WHAT IS EXPECTED |
Write out the full listing again. Make no alterations.

DATA SECTION |
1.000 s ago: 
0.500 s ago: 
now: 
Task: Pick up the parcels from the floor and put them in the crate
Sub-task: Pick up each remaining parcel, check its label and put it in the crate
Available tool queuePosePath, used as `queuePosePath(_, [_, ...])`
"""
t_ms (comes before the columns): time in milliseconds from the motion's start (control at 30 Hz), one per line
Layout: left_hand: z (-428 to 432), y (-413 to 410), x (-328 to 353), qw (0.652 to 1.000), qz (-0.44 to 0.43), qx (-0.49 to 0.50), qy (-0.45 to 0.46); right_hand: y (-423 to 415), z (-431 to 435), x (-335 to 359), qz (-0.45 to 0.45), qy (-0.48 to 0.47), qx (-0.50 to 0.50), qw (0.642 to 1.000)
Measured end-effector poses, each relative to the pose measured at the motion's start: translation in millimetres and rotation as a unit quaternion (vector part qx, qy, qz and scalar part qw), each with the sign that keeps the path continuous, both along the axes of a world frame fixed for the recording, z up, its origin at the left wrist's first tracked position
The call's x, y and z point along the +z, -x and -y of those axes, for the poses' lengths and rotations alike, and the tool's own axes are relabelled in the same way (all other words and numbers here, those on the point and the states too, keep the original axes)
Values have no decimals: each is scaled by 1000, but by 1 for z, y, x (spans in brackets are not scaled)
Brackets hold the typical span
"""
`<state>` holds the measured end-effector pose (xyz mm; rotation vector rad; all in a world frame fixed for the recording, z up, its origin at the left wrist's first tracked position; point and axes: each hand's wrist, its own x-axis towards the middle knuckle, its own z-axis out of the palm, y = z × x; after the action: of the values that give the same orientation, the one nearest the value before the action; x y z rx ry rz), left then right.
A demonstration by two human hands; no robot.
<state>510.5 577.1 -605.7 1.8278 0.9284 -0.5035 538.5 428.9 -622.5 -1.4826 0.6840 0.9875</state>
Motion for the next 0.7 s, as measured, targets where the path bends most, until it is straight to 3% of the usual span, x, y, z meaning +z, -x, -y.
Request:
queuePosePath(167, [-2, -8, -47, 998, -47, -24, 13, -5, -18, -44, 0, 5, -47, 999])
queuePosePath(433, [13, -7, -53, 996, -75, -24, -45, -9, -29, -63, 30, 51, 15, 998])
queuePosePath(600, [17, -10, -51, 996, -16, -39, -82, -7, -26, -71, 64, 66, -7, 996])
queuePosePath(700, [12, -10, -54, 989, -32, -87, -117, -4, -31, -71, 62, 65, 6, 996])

OUTPUT OF THE TASK |
1.000 s ago: 
0.500 s ago: 
now: 
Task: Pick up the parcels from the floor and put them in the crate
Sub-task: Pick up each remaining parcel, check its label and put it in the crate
Available tool queuePosePath, used as `queuePosePath(_, [_, ...])`
"""
t_ms (comes before the columns): time in milliseconds from the motion's start (control at 30 Hz), one per line
Layout: left_hand: z (-428 to 432), y (-413 to 410), x (-328 to 353), qw (0.652 to 1.000), qz (-0.44 to 0.43), qx (-0.49 to 0.50), qy (-0.45 to 0.46); right_hand: y (-423 to 415), z (-431 to 435), x (-335 to 359), qz (-0.45 to 0.45), qy (-0.48 to 0.47), qx (-0.50 to 0.50), qw (0.642 to 1.000)
Measured end-effector poses, each relative to the pose measured at the motion's start: translation in millimetres and rotation as a unit quaternion (vector part qx, qy, qz and scalar part qw), each with the sign that keeps the path continuous, both along the axes of a world frame fixed for the recording, z up, its origin at the left wrist's first tracked position
The call's x, y and z point along the +z, -x and -y of those axes, for the poses' lengths and rotations alike, and the tool's own axes are relabelled in the same way (all other words and numbers here, those on the point and the states too, keep the original axes)
Values have no decimals: each is scaled by 1000, but by 1 for z, y, x (spans in brackets are not scaled)
Brackets hold the typical span
"""
`<state>` holds the measured end-effector pose (xyz mm; rotation vector rad; all in a world frame fixed for the recording, z up, its origin at the left wrist's first tracked position; point and axes: each hand's wrist, its own x-axis towards the middle knuckle, its own z-axis out of the palm, y = z × x; after the action: of the values that give the same orientation, the one nearest the value before the action; x y z rx ry rz), left then right.
A demonstration by two human hands; no robot.
<state>510.5 577.1 -605.7 1.8278 0.9284 -0.5035 538.5 428.9 -622.5 -1.4826 0.6840 0.9875</state>
Motion for the next 0.7 s, as measured, targets where the path bends most, until it is straight to 3% of the usual span, x, y, z meaning +z, -x, -y.
Request:
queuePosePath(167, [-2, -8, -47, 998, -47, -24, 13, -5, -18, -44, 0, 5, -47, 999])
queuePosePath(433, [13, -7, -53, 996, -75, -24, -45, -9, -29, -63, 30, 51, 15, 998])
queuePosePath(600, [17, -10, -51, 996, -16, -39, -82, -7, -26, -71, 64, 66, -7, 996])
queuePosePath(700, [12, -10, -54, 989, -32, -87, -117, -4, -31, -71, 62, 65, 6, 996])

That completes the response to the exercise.